WHAT TO WORK ON: The listing below should be printed exactly, though its pictures must not be.

EXCERPTED RECORDS:
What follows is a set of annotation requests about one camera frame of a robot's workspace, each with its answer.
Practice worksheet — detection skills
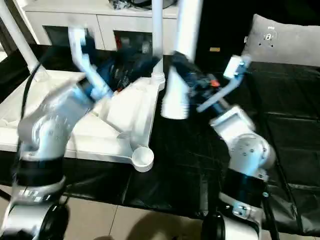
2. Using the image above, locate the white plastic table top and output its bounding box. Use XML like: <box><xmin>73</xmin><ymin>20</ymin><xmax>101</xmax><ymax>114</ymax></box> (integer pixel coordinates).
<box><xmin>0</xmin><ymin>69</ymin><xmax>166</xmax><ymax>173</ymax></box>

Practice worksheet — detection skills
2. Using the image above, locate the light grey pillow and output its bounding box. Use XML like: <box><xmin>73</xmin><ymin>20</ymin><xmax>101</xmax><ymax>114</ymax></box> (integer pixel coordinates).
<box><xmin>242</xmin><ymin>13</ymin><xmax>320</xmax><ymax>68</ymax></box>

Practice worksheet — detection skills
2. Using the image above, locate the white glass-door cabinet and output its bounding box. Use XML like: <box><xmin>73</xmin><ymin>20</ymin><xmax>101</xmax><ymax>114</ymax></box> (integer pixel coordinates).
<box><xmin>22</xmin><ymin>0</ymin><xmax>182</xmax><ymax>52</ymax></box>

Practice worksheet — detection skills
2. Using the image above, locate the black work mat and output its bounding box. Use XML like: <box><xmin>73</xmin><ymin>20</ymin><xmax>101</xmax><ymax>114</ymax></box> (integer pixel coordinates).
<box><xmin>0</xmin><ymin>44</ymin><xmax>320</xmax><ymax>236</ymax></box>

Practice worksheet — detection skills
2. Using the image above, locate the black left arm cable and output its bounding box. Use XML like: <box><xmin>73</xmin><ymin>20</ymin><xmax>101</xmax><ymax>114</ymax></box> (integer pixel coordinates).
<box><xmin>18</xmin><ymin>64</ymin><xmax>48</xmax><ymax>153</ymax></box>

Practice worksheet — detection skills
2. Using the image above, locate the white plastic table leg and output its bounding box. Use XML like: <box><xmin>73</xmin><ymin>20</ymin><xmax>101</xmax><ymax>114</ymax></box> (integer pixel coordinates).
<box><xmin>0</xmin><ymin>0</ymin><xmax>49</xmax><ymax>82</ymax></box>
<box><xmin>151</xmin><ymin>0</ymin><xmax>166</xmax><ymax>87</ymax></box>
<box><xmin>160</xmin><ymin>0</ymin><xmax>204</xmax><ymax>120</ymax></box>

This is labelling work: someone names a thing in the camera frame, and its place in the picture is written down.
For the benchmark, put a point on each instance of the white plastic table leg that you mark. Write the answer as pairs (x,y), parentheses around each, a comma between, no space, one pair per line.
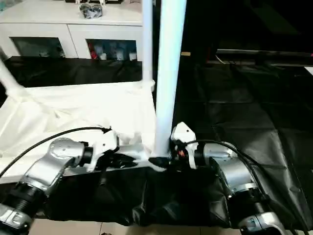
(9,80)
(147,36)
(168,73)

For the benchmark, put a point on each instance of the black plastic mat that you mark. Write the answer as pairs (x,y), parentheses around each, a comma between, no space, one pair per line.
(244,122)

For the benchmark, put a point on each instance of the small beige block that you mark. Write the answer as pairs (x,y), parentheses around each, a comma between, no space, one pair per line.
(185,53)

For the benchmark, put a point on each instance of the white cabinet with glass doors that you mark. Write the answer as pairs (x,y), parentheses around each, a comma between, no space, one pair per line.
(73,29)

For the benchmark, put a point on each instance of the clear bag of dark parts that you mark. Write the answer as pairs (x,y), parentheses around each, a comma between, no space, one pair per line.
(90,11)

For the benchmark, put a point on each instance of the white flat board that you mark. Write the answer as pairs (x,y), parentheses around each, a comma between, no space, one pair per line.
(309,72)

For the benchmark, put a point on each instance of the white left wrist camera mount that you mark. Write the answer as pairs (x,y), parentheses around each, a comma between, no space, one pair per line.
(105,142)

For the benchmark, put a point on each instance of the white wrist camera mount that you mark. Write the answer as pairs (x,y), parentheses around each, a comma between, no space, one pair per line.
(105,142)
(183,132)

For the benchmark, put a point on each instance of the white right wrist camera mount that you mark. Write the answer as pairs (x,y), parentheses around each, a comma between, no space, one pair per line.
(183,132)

OUTPUT FOR THIS TASK:
What follows is a set of annotation requests about one camera frame of a robot's workspace, each with its answer.
Practice worksheet — detection skills
2. Using the image above, locate the white plastic table top and output its bounding box. Use XML like: <box><xmin>73</xmin><ymin>20</ymin><xmax>101</xmax><ymax>114</ymax></box> (integer pixel coordinates).
<box><xmin>0</xmin><ymin>69</ymin><xmax>166</xmax><ymax>173</ymax></box>

Practice worksheet — detection skills
2. Using the image above, locate the light grey pillow and output its bounding box. Use XML like: <box><xmin>73</xmin><ymin>20</ymin><xmax>101</xmax><ymax>114</ymax></box> (integer pixel coordinates).
<box><xmin>242</xmin><ymin>13</ymin><xmax>320</xmax><ymax>68</ymax></box>

Practice worksheet — detection skills
2. Using the image above, locate the white glass-door cabinet and output its bounding box. Use XML like: <box><xmin>73</xmin><ymin>20</ymin><xmax>101</xmax><ymax>114</ymax></box> (integer pixel coordinates).
<box><xmin>22</xmin><ymin>0</ymin><xmax>182</xmax><ymax>52</ymax></box>

Practice worksheet — detection skills
2. Using the image above, locate the black work mat and output its bounding box. Use XML like: <box><xmin>73</xmin><ymin>20</ymin><xmax>101</xmax><ymax>114</ymax></box> (integer pixel coordinates).
<box><xmin>0</xmin><ymin>44</ymin><xmax>320</xmax><ymax>236</ymax></box>

Practice worksheet — detection skills
2. Using the image above, locate the black left arm cable and output its bounding box. Use XML like: <box><xmin>73</xmin><ymin>20</ymin><xmax>101</xmax><ymax>114</ymax></box> (integer pixel coordinates).
<box><xmin>18</xmin><ymin>64</ymin><xmax>48</xmax><ymax>153</ymax></box>

Practice worksheet — detection skills
2. Using the image above, locate the white plastic table leg and output its bounding box. Use XML like: <box><xmin>73</xmin><ymin>20</ymin><xmax>101</xmax><ymax>114</ymax></box> (integer pixel coordinates).
<box><xmin>0</xmin><ymin>0</ymin><xmax>49</xmax><ymax>82</ymax></box>
<box><xmin>151</xmin><ymin>0</ymin><xmax>166</xmax><ymax>87</ymax></box>
<box><xmin>160</xmin><ymin>0</ymin><xmax>204</xmax><ymax>120</ymax></box>

This is labelling work: someone names a thing in the camera frame, and its place in the picture is written down.
For the benchmark, put a point on each instance of the white plastic table leg that you mark. Write the answer as pairs (x,y), parentheses around each, a comma between, no space, one pair per line.
(9,80)
(147,36)
(168,73)

For the benchmark, put a point on each instance of the black plastic mat that you mark. Write the answer as pairs (x,y), parentheses around each, a comma between, no space, one pair per line.
(244,122)

For the benchmark, put a point on each instance of the small beige block that you mark. Write the answer as pairs (x,y), parentheses around each, a comma between, no space, one pair per line.
(185,53)

For the benchmark, put a point on each instance of the white cabinet with glass doors that you mark. Write the answer as pairs (x,y), parentheses around each, a comma between, no space, one pair per line.
(73,29)

For the benchmark, put a point on each instance of the clear bag of dark parts that you mark. Write the answer as pairs (x,y), parentheses around each, a comma between, no space, one pair per line.
(90,11)

For the benchmark, put a point on each instance of the white flat board that you mark. Write the answer as pairs (x,y), parentheses around each, a comma between, no space, one pair per line.
(309,72)

For the benchmark, put a point on each instance of the white left wrist camera mount that you mark. Write the answer as pairs (x,y), parentheses around each, a comma between, no space, one pair per line.
(105,142)

For the benchmark, put a point on each instance of the white wrist camera mount that you mark. Write the answer as pairs (x,y), parentheses around each, a comma between, no space, one pair per line.
(105,142)
(183,132)

For the benchmark, put a point on each instance of the white right wrist camera mount that you mark. Write the answer as pairs (x,y), parentheses around each, a comma between, no space, one pair per line.
(183,132)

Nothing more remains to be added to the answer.